(Exercise aim):
With the line containing "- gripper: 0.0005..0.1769" as the start and the line containing "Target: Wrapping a" as the end, transcribe that span of the entries below exactly, including both.

(Material for the task):

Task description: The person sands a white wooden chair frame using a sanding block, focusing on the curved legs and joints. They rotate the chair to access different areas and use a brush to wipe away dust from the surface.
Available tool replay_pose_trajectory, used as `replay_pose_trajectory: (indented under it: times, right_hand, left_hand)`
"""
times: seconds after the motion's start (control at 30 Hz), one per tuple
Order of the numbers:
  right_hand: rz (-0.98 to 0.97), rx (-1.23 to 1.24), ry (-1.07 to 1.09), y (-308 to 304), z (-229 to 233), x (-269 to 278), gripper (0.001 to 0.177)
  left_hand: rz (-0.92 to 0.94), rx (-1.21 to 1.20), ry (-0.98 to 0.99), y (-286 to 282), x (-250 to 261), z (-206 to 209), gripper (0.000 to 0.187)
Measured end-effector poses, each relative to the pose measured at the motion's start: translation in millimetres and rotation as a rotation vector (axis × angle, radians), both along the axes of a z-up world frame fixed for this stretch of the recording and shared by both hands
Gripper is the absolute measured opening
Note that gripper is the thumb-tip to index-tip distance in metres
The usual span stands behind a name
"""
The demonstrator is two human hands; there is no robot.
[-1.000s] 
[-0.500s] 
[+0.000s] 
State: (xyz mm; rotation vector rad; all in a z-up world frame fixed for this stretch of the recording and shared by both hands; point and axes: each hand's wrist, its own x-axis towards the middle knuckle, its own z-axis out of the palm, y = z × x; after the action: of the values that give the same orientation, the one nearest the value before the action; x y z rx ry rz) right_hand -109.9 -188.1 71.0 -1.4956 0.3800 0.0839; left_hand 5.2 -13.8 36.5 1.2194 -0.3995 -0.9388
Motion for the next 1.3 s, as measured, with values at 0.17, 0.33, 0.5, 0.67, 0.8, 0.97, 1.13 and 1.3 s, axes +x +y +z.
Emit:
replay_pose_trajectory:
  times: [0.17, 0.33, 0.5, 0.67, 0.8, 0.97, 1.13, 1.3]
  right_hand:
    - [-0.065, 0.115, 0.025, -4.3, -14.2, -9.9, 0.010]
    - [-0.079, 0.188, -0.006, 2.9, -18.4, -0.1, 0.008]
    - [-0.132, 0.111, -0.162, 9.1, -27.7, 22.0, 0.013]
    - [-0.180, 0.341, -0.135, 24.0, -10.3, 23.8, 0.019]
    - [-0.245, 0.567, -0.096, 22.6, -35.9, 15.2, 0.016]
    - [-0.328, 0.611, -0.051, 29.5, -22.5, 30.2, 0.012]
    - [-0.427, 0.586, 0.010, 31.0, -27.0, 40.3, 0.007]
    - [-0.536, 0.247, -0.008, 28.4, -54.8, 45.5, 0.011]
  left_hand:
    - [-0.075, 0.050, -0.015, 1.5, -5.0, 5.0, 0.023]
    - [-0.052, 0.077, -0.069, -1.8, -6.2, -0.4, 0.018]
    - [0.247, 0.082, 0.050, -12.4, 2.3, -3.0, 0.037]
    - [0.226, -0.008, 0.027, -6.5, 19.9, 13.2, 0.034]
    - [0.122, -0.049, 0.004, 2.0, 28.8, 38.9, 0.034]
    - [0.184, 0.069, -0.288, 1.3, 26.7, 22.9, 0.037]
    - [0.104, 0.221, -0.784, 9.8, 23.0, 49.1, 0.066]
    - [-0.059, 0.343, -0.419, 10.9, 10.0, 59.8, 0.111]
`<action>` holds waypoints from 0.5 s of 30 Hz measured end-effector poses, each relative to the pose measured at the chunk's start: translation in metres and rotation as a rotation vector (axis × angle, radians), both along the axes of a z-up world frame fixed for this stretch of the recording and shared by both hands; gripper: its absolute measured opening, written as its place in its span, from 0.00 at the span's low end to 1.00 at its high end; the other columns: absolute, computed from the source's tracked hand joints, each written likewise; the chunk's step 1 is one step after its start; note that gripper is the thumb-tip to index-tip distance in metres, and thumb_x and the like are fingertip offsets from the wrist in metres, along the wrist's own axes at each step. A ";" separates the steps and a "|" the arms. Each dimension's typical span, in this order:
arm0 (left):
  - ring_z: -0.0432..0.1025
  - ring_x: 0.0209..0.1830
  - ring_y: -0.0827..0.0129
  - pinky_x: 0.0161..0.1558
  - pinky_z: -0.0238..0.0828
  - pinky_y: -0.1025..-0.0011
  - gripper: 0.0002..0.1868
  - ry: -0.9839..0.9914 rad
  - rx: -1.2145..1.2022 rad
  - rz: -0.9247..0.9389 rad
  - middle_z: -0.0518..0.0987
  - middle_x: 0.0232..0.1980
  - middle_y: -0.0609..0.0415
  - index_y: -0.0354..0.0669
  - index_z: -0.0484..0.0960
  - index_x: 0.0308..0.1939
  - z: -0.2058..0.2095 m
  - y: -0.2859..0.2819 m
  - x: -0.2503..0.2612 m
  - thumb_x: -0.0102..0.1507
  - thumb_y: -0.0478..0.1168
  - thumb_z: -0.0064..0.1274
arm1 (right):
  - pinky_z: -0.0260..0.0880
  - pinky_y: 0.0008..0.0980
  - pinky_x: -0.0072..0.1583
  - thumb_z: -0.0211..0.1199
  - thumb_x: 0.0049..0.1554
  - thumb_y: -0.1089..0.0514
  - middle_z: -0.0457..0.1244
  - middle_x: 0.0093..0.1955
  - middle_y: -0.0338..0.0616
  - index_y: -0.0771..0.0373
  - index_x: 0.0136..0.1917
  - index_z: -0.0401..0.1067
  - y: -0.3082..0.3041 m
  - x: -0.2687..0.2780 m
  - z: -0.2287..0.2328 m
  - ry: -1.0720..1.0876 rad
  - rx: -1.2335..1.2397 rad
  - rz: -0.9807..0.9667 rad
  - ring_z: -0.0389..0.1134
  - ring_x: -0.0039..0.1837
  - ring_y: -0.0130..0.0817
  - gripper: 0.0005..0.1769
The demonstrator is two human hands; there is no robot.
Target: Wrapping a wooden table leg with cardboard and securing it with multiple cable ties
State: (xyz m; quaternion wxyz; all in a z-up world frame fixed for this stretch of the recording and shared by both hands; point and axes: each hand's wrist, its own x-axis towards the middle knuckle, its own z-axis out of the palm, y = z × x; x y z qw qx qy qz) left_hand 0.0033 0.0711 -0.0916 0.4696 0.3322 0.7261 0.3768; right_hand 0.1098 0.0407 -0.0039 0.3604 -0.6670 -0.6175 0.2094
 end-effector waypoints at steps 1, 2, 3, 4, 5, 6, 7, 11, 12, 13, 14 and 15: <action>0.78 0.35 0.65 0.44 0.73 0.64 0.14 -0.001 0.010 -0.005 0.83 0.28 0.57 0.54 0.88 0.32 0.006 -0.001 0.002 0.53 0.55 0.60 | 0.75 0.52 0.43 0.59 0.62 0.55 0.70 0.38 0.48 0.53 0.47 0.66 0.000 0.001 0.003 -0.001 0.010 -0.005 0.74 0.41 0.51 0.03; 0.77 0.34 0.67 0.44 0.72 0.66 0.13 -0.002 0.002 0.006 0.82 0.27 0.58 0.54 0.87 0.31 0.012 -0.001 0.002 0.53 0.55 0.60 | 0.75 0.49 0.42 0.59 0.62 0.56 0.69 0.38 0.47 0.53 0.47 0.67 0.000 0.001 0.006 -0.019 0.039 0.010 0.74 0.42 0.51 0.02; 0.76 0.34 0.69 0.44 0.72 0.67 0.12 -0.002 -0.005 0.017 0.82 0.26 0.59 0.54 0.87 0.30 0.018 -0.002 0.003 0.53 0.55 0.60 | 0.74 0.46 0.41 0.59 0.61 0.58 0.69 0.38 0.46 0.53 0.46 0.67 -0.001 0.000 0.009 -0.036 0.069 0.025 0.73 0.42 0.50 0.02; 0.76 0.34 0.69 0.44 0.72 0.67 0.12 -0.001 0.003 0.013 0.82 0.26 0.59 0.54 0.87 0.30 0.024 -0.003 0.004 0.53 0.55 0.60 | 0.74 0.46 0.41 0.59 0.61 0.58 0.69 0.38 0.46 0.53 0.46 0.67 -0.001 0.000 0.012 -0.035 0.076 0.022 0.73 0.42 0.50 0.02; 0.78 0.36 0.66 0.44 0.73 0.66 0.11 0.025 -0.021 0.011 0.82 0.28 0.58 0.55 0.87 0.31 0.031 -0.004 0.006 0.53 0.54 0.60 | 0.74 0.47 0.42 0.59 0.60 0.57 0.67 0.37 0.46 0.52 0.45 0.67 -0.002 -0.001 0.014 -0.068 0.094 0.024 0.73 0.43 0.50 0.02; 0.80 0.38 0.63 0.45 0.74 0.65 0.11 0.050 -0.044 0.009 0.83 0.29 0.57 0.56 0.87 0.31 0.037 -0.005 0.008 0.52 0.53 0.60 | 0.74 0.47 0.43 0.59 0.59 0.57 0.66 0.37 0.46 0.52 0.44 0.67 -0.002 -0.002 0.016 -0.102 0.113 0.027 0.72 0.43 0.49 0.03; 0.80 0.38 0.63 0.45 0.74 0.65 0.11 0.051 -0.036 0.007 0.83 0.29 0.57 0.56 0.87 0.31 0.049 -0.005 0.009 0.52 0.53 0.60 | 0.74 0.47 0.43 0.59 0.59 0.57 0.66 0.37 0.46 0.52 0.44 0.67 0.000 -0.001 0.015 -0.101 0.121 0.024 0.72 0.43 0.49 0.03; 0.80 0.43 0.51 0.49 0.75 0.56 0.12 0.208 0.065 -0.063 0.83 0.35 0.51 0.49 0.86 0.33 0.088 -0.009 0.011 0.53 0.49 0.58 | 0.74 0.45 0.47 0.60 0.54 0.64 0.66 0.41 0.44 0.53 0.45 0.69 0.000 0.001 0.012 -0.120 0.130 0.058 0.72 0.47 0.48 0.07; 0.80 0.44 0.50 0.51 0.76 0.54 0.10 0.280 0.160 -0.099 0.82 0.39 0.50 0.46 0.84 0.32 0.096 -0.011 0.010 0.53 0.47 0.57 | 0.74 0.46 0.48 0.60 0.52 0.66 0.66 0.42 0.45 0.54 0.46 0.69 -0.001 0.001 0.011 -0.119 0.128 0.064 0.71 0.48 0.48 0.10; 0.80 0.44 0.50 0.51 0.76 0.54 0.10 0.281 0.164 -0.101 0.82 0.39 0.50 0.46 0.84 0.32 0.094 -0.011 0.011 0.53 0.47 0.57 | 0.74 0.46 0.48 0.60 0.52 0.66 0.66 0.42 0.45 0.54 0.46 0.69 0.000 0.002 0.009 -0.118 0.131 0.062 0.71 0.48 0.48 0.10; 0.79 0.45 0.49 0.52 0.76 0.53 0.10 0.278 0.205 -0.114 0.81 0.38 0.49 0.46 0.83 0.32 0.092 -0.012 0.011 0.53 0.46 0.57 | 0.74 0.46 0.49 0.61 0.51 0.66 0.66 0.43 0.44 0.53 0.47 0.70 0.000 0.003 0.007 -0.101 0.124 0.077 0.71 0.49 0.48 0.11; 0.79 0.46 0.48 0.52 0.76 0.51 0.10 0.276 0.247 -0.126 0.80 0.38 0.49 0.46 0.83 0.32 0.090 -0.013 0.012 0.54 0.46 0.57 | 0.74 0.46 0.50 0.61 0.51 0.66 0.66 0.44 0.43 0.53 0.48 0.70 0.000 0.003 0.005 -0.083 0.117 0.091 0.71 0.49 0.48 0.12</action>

(Response area):
  - gripper: 0.0005..0.1769
The demonstrator is two human hands; there is no robot.
Target: Wrapping a wooden table leg with cardboard and securing it with multiple cable ties

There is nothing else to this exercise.